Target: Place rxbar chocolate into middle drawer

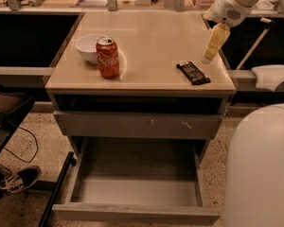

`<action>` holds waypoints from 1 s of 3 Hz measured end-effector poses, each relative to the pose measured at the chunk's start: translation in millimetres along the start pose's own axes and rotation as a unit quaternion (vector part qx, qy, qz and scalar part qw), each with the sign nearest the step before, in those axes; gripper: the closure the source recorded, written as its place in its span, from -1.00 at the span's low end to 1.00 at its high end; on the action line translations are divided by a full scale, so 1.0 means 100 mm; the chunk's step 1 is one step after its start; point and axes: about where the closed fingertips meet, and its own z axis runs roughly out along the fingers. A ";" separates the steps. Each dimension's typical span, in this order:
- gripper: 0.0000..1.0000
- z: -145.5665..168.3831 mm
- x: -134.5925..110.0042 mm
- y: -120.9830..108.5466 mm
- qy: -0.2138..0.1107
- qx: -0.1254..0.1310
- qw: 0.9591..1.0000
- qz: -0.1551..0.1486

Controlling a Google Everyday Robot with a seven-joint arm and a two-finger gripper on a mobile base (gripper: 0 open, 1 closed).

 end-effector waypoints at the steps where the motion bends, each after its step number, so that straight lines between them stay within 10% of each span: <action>1: -1.00 0.05 -0.01 -0.04 -0.002 0.004 1.000 0.002; 3: -1.00 0.67 0.37 0.09 0.011 -0.051 0.998 0.041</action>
Offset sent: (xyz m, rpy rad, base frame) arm 0.0019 -0.0189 -0.0850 0.0183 0.1571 -0.0547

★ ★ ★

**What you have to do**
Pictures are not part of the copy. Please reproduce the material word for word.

**Answer box**
Target: Place rxbar chocolate into middle drawer


`<action>` holds waypoints from 1 s of 3 Hz measured end-effector poses, each relative to the pose measured at the chunk's start: translation in millimetres along the start pose's own axes and rotation as a unit quaternion (vector part qx, qy, qz and scalar part qw), each with the sign nearest the step before, in those axes; gripper: the closure the source recorded, written as its place in its span, from -1.00 at the span's low end to 1.00 at its high end; on the action line translations are divided by a full scale, so 1.0 means 100 mm; the chunk's step 1 is one step after its start; point and axes: about where the closed fingertips meet, and its own z axis runs roughly out along the fingers. A ";" separates the steps. Each dimension's typical span, in this order:
- gripper: 0.0000..1.0000
- z: -145.5665..168.3831 mm
- x: -134.5925..110.0042 mm
- y: -120.9830..108.5466 mm
- qy: -0.2138..0.1107
- qx: -0.1254..0.1310
- qw: 0.9591..1.0000
- qz: -0.1551..0.1486

Controlling a Google Everyday Robot with a seven-joint arm and a two-finger gripper on a mobile base (gripper: 0 open, 1 closed).

 end-effector waypoints at the steps where the motion bends, each after its step number, so that straight lines between them stay within 10% of each span: <action>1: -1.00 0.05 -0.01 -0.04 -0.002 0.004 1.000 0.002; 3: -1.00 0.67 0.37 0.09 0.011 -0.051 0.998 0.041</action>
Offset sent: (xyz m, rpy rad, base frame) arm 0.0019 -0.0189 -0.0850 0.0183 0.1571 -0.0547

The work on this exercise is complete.